**Exercise:**
Would you print each of the entries below precisely as given?

Entries taken from a collection:
_ _ _ _ _ _ _

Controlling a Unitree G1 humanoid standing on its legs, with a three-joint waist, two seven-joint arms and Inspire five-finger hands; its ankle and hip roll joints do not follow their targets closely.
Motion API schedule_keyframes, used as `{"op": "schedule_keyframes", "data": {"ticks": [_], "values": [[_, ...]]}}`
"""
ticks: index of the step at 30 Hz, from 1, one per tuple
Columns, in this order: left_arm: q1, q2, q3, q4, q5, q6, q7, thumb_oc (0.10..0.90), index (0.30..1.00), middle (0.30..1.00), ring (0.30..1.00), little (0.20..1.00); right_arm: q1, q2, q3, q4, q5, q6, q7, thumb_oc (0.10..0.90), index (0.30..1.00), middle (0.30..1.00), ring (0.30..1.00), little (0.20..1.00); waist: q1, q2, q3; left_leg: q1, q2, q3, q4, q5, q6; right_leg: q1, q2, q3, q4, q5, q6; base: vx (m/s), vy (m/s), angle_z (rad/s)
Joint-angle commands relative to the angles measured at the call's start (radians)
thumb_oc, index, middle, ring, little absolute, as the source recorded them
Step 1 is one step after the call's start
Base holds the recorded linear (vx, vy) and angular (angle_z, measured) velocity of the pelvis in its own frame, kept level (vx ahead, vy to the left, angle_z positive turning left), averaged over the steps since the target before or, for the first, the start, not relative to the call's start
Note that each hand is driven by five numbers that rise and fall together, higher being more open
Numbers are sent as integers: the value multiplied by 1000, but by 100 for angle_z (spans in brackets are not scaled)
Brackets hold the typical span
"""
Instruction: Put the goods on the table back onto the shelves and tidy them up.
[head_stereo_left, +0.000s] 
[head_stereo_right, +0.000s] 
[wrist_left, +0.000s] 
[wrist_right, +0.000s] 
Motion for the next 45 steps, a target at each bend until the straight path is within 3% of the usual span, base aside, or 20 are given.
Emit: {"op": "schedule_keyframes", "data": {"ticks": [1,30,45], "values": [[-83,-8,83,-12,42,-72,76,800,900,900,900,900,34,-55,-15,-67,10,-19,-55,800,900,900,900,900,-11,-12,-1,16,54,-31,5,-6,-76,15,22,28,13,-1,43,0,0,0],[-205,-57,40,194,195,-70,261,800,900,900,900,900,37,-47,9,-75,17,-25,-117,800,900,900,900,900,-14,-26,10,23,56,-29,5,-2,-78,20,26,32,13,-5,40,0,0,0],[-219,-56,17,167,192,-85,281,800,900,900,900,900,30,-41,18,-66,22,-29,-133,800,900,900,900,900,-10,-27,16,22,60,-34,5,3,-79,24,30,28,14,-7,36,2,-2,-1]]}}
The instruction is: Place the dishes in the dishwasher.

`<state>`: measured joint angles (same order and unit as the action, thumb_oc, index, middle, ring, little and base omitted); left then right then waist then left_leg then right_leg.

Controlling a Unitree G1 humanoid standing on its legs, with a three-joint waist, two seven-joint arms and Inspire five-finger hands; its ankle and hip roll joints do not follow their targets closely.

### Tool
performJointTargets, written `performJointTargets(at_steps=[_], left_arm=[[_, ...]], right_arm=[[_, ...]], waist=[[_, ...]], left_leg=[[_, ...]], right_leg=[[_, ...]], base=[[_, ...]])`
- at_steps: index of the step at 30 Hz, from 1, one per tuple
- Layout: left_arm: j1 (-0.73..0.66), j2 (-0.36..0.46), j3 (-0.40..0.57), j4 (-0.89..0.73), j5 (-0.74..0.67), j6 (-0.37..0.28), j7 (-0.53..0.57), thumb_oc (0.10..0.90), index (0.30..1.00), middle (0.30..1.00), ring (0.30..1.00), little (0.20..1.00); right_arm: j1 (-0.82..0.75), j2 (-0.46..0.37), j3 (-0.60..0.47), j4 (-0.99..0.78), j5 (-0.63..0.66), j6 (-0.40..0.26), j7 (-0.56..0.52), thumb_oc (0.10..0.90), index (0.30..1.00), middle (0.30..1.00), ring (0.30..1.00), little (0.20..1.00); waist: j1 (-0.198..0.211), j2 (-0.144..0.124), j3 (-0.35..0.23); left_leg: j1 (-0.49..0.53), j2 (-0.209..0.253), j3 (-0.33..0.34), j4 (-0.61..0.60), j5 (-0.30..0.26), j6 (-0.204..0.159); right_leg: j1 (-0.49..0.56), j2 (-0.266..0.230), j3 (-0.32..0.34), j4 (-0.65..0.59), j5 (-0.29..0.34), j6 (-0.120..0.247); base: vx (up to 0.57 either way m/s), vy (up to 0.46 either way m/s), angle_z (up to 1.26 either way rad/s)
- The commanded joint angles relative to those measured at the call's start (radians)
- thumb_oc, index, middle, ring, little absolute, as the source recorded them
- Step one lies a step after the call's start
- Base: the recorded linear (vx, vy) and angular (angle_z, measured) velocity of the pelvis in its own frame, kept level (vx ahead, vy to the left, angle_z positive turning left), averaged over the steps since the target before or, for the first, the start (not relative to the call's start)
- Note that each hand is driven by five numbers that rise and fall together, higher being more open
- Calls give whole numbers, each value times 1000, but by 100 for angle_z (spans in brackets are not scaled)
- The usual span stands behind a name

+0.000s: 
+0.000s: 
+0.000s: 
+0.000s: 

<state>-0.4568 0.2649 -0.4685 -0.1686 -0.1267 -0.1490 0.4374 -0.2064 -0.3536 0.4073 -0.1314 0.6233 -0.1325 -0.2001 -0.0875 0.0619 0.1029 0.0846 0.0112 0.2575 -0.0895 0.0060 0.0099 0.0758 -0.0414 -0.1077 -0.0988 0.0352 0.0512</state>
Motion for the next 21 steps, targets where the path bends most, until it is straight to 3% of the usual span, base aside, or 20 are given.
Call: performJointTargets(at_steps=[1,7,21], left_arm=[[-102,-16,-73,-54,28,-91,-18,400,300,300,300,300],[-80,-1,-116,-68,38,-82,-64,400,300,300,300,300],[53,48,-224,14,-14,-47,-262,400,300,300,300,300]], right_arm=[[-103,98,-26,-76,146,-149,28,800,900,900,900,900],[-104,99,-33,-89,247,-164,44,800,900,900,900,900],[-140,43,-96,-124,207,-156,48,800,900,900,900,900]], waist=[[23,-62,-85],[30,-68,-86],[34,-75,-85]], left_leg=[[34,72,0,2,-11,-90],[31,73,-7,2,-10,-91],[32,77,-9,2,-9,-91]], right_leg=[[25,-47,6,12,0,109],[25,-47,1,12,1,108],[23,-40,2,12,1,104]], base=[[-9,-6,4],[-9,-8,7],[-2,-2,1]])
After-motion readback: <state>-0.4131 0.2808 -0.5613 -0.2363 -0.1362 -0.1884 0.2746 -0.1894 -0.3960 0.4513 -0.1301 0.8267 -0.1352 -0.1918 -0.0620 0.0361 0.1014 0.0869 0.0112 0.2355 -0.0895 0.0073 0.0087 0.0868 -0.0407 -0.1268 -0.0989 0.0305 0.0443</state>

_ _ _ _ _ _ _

**Response area:**
Controlling a Unitree G1 humanoid standing on its legs, with a three-joint waist, two seven-joint arms and Inspire five-finger hands; its ankle and hip roll joints do not follow their targets closely.
Motion API schedule_keyframes, used as `{"op": "schedule_keyframes", "data": {"ticks": [_], "values": [[_, ...]]}}`
"""
ticks: index of the step at 30 Hz, from 1, one per tuple
Columns, in this order: left_arm: q1, q2, q3, q4, q5, q6, q7, thumb_oc (0.10..0.90), index (0.30..1.00), middle (0.30..1.00), ring (0.30..1.00), little (0.20..1.00); right_arm: q1, q2, q3, q4, q5, q6, q7, thumb_oc (0.10..0.90), index (0.30..1.00), middle (0.30..1.00), ring (0.30..1.00), little (0.20..1.00); waist: q1, q2, q3; left_leg: q1, q2, q3, q4, q5, q6; right_leg: q1, q2, q3, q4, q5, q6; base: vx (m/s), vy (m/s), angle_z (rad/s)
Joint-angle commands relative to the angles measured at the call's start (radians)
thumb_oc, index, middle, ring, little absolute, as the source recorded them
Step 1 is one step after the call's start
Base holds the recorded linear (vx, vy) and angular (angle_z, measured) velocity of the pelvis in its own frame, kept level (vx ahead, vy to the left, angle_z positive turning left), averaged over the steps since the target before or, for the first, the start, not relative to the call's start
Note that each hand is driven by five numbers that rise and fall together, higher being more open
Numbers are sent as integers: the value multiplied by 1000, but by 100 for angle_z (spans in brackets are not scaled)
Brackets hold the typical span
"""
Instruction: Put the goods on the table back onto the shelves and tidy them up.
[head_stereo_left, +0.000s] 
[head_stereo_right, +0.000s] 
[wrist_left, +0.000s] 
[wrist_right, +0.000s] 
Motion for the next 45 steps, a target at each bend until the straight path is within 3% of the usual span, base aside, or 20 are given.
Emit: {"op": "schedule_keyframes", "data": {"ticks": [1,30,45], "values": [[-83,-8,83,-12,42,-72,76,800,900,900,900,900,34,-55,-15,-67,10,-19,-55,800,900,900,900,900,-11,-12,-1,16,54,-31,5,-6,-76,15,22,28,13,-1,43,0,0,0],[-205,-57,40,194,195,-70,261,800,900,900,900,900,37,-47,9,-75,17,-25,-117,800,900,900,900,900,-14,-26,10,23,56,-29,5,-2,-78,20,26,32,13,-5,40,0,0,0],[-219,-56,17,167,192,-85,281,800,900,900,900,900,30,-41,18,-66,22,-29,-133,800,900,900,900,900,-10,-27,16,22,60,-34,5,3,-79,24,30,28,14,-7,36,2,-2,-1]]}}
The instruction is: Place the dishes in the dishwasher.

`<state>`: measured joint angles (same order and unit as the action, thumb_oc, index, middle, ring, little and base omitted); left then right then waist then left_leg then right_leg.

Controlling a Unitree G1 humanoid standing on its legs, with a three-joint waist, two seven-joint arms and Inspire five-finger hands; its ankle and hip roll joints do not follow their targets closely.

### Tool
performJointTargets, written `performJointTargets(at_steps=[_], left_arm=[[_, ...]], right_arm=[[_, ...]], waist=[[_, ...]], left_leg=[[_, ...]], right_leg=[[_, ...]], base=[[_, ...]])`
- at_steps: index of the step at 30 Hz, from 1, one per tuple
- Layout: left_arm: j1 (-0.73..0.66), j2 (-0.36..0.46), j3 (-0.40..0.57), j4 (-0.89..0.73), j5 (-0.74..0.67), j6 (-0.37..0.28), j7 (-0.53..0.57), thumb_oc (0.10..0.90), index (0.30..1.00), middle (0.30..1.00), ring (0.30..1.00), little (0.20..1.00); right_arm: j1 (-0.82..0.75), j2 (-0.46..0.37), j3 (-0.60..0.47), j4 (-0.99..0.78), j5 (-0.63..0.66), j6 (-0.40..0.26), j7 (-0.56..0.52), thumb_oc (0.10..0.90), index (0.30..1.00), middle (0.30..1.00), ring (0.30..1.00), little (0.20..1.00); waist: j1 (-0.198..0.211), j2 (-0.144..0.124), j3 (-0.35..0.23); left_leg: j1 (-0.49..0.53), j2 (-0.209..0.253), j3 (-0.33..0.34), j4 (-0.61..0.60), j5 (-0.30..0.26), j6 (-0.204..0.159); right_leg: j1 (-0.49..0.56), j2 (-0.266..0.230), j3 (-0.32..0.34), j4 (-0.65..0.59), j5 (-0.29..0.34), j6 (-0.120..0.247); base: vx (up to 0.57 either way m/s), vy (up to 0.46 either way m/s), angle_z (up to 1.26 either way rad/s)
- The commanded joint angles relative to those measured at the call's start (radians)
- thumb_oc, index, middle, ring, little absolute, as the source recorded them
- Step one lies a step after the call's start
- Base: the recorded linear (vx, vy) and angular (angle_z, measured) velocity of the pelvis in its own frame, kept level (vx ahead, vy to the left, angle_z positive turning left), averaged over the steps since the target before or, for the first, the start (not relative to the call's start)
- Note that each hand is driven by five numbers that rise and fall together, higher being more open
- Calls give whole numbers, each value times 1000, but by 100 for angle_z (spans in brackets are not scaled)
- The usual span stands behind a name

+0.000s: 
+0.000s: 
+0.000s: 
+0.000s: 

<state>-0.4568 0.2649 -0.4685 -0.1686 -0.1267 -0.1490 0.4374 -0.2064 -0.3536 0.4073 -0.1314 0.6233 -0.1325 -0.2001 -0.0875 0.0619 0.1029 0.0846 0.0112 0.2575 -0.0895 0.0060 0.0099 0.0758 -0.0414 -0.1077 -0.0988 0.0352 0.0512</state>
Motion for the next 21 steps, targets where the path bends most, until it is straight to 3% of the usual span, base aside, or 20 are given.
Call: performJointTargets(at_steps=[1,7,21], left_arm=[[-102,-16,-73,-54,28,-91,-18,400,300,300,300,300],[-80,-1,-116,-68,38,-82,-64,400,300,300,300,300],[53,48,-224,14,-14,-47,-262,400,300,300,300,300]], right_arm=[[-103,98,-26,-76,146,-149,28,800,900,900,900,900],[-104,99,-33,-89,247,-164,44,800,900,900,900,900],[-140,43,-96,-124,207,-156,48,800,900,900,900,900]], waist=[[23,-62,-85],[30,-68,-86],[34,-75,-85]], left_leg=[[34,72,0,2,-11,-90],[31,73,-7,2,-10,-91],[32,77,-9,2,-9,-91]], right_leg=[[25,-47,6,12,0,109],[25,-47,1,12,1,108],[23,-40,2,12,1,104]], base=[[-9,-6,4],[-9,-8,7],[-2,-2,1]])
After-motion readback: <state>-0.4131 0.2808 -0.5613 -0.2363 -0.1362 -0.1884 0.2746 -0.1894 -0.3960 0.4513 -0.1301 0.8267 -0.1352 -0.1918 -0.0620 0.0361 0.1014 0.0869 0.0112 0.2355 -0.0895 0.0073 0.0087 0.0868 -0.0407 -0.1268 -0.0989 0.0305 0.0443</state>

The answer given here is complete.